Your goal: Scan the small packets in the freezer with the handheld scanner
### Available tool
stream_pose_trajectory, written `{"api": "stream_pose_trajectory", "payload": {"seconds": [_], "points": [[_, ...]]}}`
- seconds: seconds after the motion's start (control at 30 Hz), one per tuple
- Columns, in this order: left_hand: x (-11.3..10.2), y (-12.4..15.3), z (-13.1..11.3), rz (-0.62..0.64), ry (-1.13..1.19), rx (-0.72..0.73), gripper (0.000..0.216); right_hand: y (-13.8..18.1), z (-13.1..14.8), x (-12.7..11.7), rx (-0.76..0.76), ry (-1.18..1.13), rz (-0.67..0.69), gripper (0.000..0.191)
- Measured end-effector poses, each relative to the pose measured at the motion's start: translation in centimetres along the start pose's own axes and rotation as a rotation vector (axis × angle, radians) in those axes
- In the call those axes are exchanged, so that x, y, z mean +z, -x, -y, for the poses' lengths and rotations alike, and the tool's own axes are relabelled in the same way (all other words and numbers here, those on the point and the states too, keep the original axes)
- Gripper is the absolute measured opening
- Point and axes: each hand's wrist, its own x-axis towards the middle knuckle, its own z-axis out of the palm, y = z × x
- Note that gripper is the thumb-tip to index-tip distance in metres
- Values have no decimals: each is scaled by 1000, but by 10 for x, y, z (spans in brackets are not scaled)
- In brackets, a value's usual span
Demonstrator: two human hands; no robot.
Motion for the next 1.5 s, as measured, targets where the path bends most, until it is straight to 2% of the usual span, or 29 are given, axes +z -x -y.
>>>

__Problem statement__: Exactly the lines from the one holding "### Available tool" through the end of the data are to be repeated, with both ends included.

__Task solution__:
### Available tool
stream_pose_trajectory, written `{"api": "stream_pose_trajectory", "payload": {"seconds": [_], "points": [[_, ...]]}}`
- seconds: seconds after the motion's start (control at 30 Hz), one per tuple
- Columns, in this order: left_hand: x (-11.3..10.2), y (-12.4..15.3), z (-13.1..11.3), rz (-0.62..0.64), ry (-1.13..1.19), rx (-0.72..0.73), gripper (0.000..0.216); right_hand: y (-13.8..18.1), z (-13.1..14.8), x (-12.7..11.7), rx (-0.76..0.76), ry (-1.18..1.13), rz (-0.67..0.69), gripper (0.000..0.191)
- Measured end-effector poses, each relative to the pose measured at the motion's start: translation in centimetres along the start pose's own axes and rotation as a rotation vector (axis × angle, radians) in those axes
- In the call those axes are exchanged, so that x, y, z mean +z, -x, -y, for the poses' lengths and rotations alike, and the tool's own axes are relabelled in the same way (all other words and numbers here, those on the point and the states too, keep the original axes)
- Gripper is the absolute measured opening
- Point and axes: each hand's wrist, its own x-axis towards the middle knuckle, its own z-axis out of the palm, y = z × x
- Note that gripper is the thumb-tip to index-tip distance in metres
- Values have no decimals: each is scaled by 1000, but by 10 for x, y, z (spans in brackets are not scaled)
- In brackets, a value's usual span
Demonstrator: two human hands; no robot.
Motion for the next 1.5 s, as measured, targets where the path bends most, until it is straight to 2% of the usual span, or 29 are given, axes +z -x -y.
>>>

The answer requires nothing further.